After it was determined the chaplains did not qualify them for the Medal of Honor as their actions hadn’t taken place under fire, Congress created a special medal for them, the “Chaplain’s Medal for Heroism.” This is the sort of heroism we’re here today to recognize.
Many of you here are like me and have never served in the military. We often don’t notice or consider the sacrifices made on our behalf. We don’t notice the families writing letters to children or parents overseas, or the loved ones grieving on a certain day each year. How can we appreciate the sacrifices made for us? How do we thank those who understood that it wasn’t about them, that their duty was to put others first, even at the cost of their own lives?
As a pastor, I’m here with you today because this is the kind of heroism God engaged in. God did not sit back and wait for us to do our part to fix our broken world. Instead, God looked at the violence and the brokenness in our world, and decided to do something about it.
God never intended for war or violence to be necessary, but when it happened, God didn’t condemn us or give up on us.

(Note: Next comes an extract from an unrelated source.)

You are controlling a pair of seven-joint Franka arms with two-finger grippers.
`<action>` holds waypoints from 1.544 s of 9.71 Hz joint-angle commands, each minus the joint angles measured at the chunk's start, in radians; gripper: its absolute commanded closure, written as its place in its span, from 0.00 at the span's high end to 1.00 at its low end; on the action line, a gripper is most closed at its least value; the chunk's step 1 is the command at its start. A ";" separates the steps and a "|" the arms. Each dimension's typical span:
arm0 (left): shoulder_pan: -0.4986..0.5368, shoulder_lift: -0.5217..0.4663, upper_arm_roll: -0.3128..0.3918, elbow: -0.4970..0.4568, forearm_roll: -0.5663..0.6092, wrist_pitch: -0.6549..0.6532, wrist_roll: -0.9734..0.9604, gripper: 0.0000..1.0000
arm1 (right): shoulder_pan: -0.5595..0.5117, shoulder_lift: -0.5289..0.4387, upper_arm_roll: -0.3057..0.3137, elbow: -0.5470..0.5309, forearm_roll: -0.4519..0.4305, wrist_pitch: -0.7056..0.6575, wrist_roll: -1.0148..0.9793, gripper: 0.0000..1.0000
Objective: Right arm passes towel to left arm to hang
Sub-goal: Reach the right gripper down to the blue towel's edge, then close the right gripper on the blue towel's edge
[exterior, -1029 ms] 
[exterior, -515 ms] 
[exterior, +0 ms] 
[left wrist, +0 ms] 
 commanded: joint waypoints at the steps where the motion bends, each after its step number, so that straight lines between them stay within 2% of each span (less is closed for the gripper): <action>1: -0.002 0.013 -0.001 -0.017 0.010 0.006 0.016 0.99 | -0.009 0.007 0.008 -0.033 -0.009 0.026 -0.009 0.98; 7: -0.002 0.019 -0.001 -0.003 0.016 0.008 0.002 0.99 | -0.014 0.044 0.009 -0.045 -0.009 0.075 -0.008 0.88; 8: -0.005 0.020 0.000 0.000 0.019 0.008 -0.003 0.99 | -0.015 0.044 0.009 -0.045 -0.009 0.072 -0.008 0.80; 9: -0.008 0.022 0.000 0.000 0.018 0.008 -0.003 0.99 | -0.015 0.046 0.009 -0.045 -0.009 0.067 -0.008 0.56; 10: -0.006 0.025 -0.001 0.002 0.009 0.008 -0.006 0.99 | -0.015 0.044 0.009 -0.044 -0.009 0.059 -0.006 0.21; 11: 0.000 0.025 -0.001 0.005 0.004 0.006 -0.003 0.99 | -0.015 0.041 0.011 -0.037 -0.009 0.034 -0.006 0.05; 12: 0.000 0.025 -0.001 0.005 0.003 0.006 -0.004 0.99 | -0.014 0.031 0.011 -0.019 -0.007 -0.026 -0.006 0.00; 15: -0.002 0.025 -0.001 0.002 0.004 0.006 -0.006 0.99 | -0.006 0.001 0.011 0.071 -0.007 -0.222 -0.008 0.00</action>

Instead, God came in person to redeem the world, and to experience the suffering and death that are so much a part of our reality. As Jesus says in John 15:13, “No one has greater love than this, to lay down one’s life for one’s friends.”

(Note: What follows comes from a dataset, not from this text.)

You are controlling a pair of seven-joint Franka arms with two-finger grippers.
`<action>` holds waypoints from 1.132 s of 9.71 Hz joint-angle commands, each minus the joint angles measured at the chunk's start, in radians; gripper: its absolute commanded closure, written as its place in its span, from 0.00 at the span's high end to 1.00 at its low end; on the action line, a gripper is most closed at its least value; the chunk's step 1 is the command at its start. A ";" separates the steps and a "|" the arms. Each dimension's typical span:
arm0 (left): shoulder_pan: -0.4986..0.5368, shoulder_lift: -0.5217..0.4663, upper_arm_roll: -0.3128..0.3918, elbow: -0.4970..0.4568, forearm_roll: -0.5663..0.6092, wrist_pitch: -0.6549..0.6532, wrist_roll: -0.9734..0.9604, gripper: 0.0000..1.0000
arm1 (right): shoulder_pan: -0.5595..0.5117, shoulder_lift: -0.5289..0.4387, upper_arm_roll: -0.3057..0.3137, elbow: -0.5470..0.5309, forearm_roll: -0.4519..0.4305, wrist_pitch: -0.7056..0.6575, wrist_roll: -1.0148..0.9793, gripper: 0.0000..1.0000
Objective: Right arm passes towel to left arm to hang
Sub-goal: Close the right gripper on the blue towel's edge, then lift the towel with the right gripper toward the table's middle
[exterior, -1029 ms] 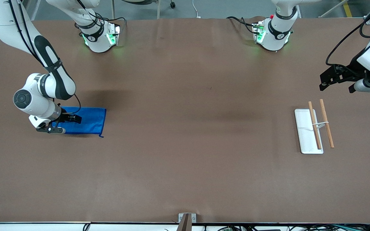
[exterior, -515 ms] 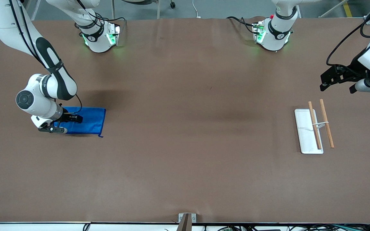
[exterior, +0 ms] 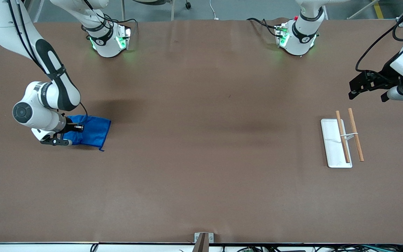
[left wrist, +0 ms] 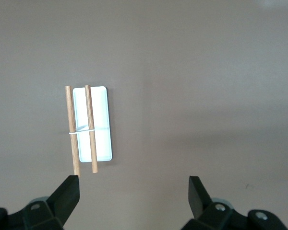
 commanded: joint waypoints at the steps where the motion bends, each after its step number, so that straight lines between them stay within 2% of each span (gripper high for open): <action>1: 0.000 0.022 -0.001 -0.007 0.004 0.002 -0.004 1.00 | -0.003 -0.033 0.008 0.030 -0.007 -0.088 -0.005 0.00; 3: 0.000 0.021 -0.001 -0.007 0.004 0.002 -0.003 0.99 | 0.015 -0.076 0.010 0.067 -0.007 -0.179 -0.002 0.00; 5: 0.000 0.021 -0.001 -0.007 0.004 0.002 -0.003 0.99 | 0.031 -0.104 0.028 0.219 -0.004 -0.436 -0.004 0.01; 6: 0.000 0.019 -0.001 -0.007 0.004 0.002 -0.003 1.00 | 0.029 -0.117 0.065 0.287 0.007 -0.547 0.001 0.01; 7: 0.000 0.019 -0.001 -0.007 0.004 0.002 -0.003 1.00 | 0.029 -0.155 0.104 0.309 0.010 -0.603 0.008 0.01; 8: 0.000 0.019 -0.001 -0.007 0.004 0.002 -0.003 1.00 | 0.028 -0.188 0.144 0.306 0.042 -0.632 0.010 0.01; 10: 0.000 0.021 -0.001 -0.008 0.006 0.003 0.000 0.99 | 0.032 -0.216 0.187 0.309 0.233 -0.657 -0.013 0.00; 11: 0.000 0.021 -0.003 -0.008 0.004 0.003 0.011 0.99 | 0.034 -0.214 0.238 0.309 0.302 -0.648 -0.033 0.00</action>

How do we respond to that kind of self-giving love? I believe we best appreciate the sacrifices made for us by remembering it’s not about us. Our lives are not our own. We are blessed as individuals and as a nation in order to be a blessing to others.
Instead of focusing on ourselves, I challenge you to honor the sacrifices made for you by serving others and giving to those in need. To quote Jesus in John 15 again, “This is my commandment, that you love one another as I have loved you.”
Stand up for those who are not able to stand up for themselves. Speak out for those without a voice of their own. Follow the example of those four chaplains and when you have nothing left to give, pray for your neighbors. Our way of serving might be less dramatic than falling on a grenade, or going down with a ship, and you probably won’t get a medal for it, but it is still necessary.
May we honor the memories of our fallen heroes by using the freedom they defended to serve and defend others in need. May we honor their memories by working towards a world of justice, peace, and freedom for all, a world where war is no longer necessary.
As the local Lutheran pastor, I’ll conclude with a quote from a great hero of the faith, Martin Luther: “If there is anything in us, it is not our own; it is a gift of God. But if it is a gift of God, then it is entirely a debt one owes to love, that is, to the law of Christ. And if it is a debt owed to love, then I must serve others with it, not myself.”
May God bless you, may God bless our nation, and may God bless all who have given their lives defending freedom and serving others.